Dengue, insecticide resistance studies refocused on Zika
In Mexico, Fogarty-supported researchers have "for years worked with different types of intervention strategies to reduce the amount of transmission of dengue, specifically in people's homes," said Dr. Bill Black, a professor of vector biology and parasitology at Colorado State University (CSU) and the principal investigator on a Fogarty training grant in dengue prevention and control. "Since we were already down in Tapachula in southwestern Mexico working on a project on insecticide resistance when the Zika outbreak began," said Black, "It was natural that the trainees should switch their projects to focus on the new threat."
One of CSU's Fogarty-supported trainees, Ph.D. candidate Farah Vera-Maloof, found a sharp increase in recent years of mutations in a gene in mosquitoes, which make an insecticide ineffective. Mosquitoes have built up strong resistance to the pyrethroid family of insecticides, which is the main tool in the Mexican government's arsenal against Aedes aegypti.
Another Fogarty-supported CSU Ph.D. candidate, Selene Garcia-Luna, found that Aedes aegypti is highly efficient at transmitting Zika throughout Mexico, while the other mosquito that carries the virus, Albopictus, is not. Aedes aegypti is also the main vector for Zika in Brazil and in parts of the U.S. - Texas and southern Florida - where local, mosquito-borne transmission of the virus was reported in 2016. Insecticide spraying campaigns were less effective than hoped, according to the CDC, possibly because vectors have developed resistance.
CSU's research points to a simple solution. "The gene mutations have a negative fitness associated with them, so in the absence of an insecticide, they decline in frequency very rapidly," said Black. "So our proposal is to rotate insecticides. The idea behind rotation is, if you switch to an alternative insecticide when you see the one you use is approaching a mutation frequency of 100 percent, and then come back to the usual insecticide a couple of years later, you're likely to find that the mosquitoes are more susceptible to it."

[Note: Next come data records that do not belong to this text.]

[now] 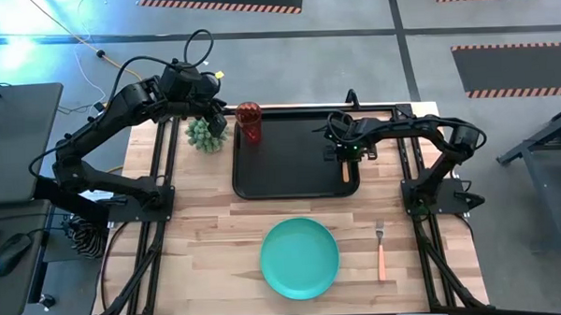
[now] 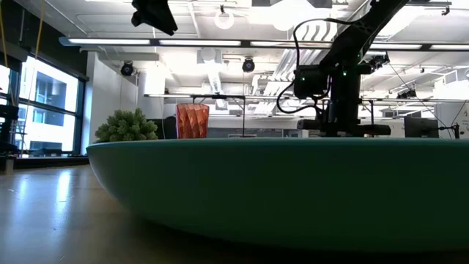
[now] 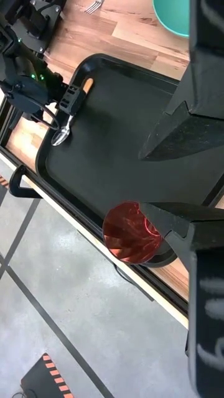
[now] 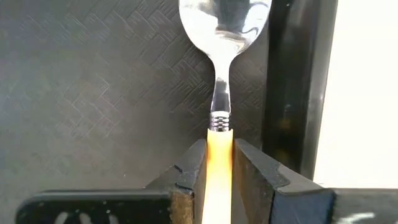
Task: Pick and place plate/cup/fork/spoon on tray
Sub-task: Put the yellow spoon on the black tray
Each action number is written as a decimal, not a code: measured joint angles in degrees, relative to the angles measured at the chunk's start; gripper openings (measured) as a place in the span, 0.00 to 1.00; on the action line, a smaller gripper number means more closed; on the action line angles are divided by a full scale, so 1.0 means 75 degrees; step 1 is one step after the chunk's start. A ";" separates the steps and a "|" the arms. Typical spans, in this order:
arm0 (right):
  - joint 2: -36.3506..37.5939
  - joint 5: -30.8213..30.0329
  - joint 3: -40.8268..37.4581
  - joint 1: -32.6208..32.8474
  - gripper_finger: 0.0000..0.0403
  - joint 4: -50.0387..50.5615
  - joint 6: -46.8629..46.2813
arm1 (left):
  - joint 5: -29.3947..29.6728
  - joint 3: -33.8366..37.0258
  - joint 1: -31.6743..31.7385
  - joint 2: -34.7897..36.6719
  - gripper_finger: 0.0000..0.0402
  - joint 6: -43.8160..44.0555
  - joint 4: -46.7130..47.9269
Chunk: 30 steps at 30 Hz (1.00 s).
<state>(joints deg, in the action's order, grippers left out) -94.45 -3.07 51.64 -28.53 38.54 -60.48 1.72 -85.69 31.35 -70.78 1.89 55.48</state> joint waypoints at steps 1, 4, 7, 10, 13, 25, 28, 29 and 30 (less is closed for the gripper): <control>0.0000 -0.0011 0.0000 0.0000 0.18 0.0000 0.0002 | 0.0002 -0.0003 -0.0001 0.0000 0.26 0.0000 0.0000; 0.0000 -0.0014 0.0000 0.0000 0.18 0.0000 0.0007 | 0.0003 -0.0001 -0.0003 -0.0001 0.26 0.0000 0.0000; 0.0000 -0.0016 0.0000 0.0000 0.18 0.0000 0.0047 | 0.0003 0.0000 0.0000 0.0000 0.26 0.0000 0.0000; 0.0000 -0.0113 0.0000 0.0002 0.18 0.0001 0.0060 | 0.0003 0.0000 0.0000 0.0000 0.26 0.0000 0.0000; 0.0003 -0.0125 0.0000 0.0002 0.18 0.0017 0.0069 | 0.0003 -0.0001 -0.0001 0.0000 0.26 0.0000 0.0000; 0.0003 0.0228 0.0006 0.0003 0.18 0.0029 0.0325 | 0.0003 -0.0003 0.0000 0.0000 0.26 0.0000 0.0000; 0.0003 0.0228 0.0006 0.0003 0.18 0.0032 0.0328 | 0.0003 -0.0002 -0.0001 0.0000 0.26 0.0000 0.0000; 0.0003 0.0228 0.0006 0.0003 0.18 0.0043 0.0328 | 0.0003 -0.0001 -0.0003 0.0000 0.26 0.0000 0.0000; 0.0003 0.0231 0.0006 0.0003 0.18 0.0074 0.0328 | 0.0003 -0.0002 -0.0002 0.0000 0.26 0.0000 0.0000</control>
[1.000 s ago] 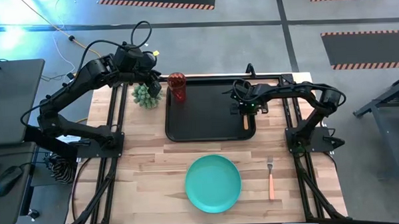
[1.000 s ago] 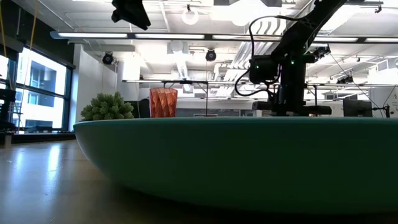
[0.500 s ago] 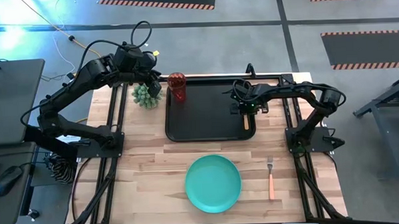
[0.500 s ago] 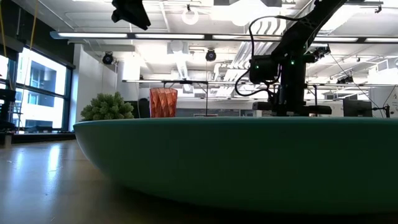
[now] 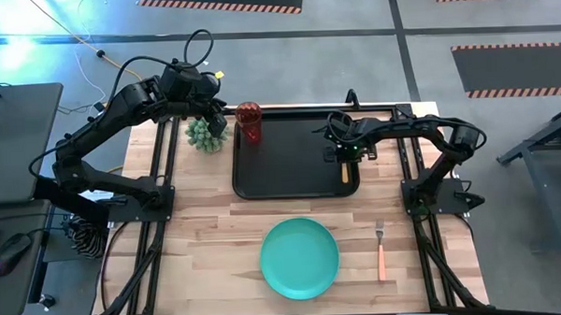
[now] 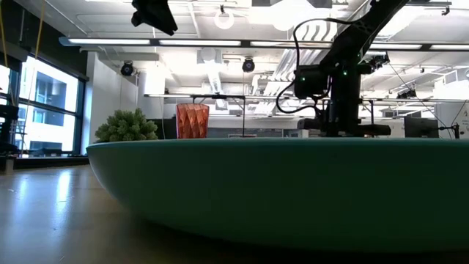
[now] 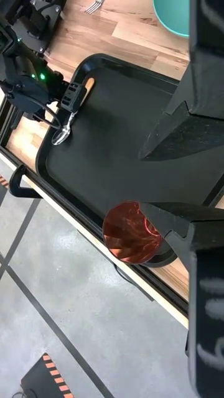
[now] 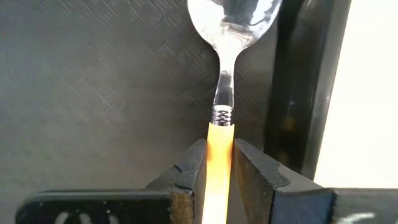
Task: Pick and place plate/cup/fork/spoon on tray
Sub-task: Put the yellow spoon on the black tray, then put the light blue plate on the black tray
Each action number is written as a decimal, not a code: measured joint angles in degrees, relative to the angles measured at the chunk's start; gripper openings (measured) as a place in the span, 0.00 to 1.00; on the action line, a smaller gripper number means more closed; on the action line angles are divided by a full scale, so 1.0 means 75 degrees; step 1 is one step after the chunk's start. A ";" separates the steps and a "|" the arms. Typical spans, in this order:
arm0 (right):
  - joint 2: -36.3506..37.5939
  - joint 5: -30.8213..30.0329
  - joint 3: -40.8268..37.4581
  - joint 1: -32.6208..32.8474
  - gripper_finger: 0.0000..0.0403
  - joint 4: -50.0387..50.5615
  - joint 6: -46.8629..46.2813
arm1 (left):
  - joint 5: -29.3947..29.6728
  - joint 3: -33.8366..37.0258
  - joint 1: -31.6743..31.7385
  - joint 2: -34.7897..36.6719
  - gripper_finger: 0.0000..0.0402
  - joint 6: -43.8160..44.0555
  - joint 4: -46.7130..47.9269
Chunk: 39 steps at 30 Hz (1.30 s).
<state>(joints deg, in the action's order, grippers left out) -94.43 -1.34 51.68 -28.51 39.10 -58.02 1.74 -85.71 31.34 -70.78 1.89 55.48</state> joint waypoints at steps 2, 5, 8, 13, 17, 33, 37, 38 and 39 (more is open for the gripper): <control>0.0002 0.0002 0.0000 0.0000 0.18 0.0115 0.0000 | 0.0000 0.0002 -0.0001 0.0000 0.26 0.0000 0.0000; 0.0003 0.0003 0.0000 0.0000 0.18 0.0319 0.0000 | 0.0000 0.0001 -0.0001 0.0000 0.26 0.0000 0.0000; 0.0003 0.0009 0.0000 0.0000 0.18 0.0300 0.0000 | 0.0000 0.0002 -0.0001 0.0000 0.26 0.0000 0.0000; 0.0003 0.0029 0.0000 0.0003 0.18 0.0299 0.0000 | 0.0000 0.0001 -0.0001 0.0000 0.26 0.0000 0.0000; 0.0003 0.0085 0.0000 0.0006 0.18 0.0289 0.0000 | 0.0001 0.0002 0.0001 0.0000 0.26 0.0001 -0.0002; 0.0393 0.0049 0.0000 0.0006 0.18 0.0264 0.0000 | 0.0003 -0.0001 0.0002 0.0000 0.26 0.0001 -0.0003; 0.0847 -0.0058 0.0000 0.0000 0.18 0.0307 0.0003 | 0.0002 -0.0001 0.0001 0.0000 0.26 0.0003 -0.0002; 0.0976 -0.0067 0.0000 0.0000 0.18 0.0305 0.0004 | 0.0003 -0.0001 0.0000 0.0000 0.26 0.0001 -0.0001; 0.1128 -0.0070 0.0000 0.0000 0.18 0.0307 0.0027 | 0.0002 0.0000 0.0000 0.0000 0.26 0.0002 -0.0001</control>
<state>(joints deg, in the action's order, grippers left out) -85.97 -1.87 51.68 -28.51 41.41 -57.81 1.75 -85.71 31.34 -70.78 1.91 55.47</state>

The findings are clearly important to the authorities anywhere that there are Aedes aegypti mosquitoes, including parts of the U.S. "In the southeastern states, mosquitoes are a way of life," said Black. "It's a subtropical area of the U.S. and people there wouldn't have much defense against Zika - and a number of other diseases, including dengue and yellow fever - if insecticides become ineffective and we lose funding for control programs."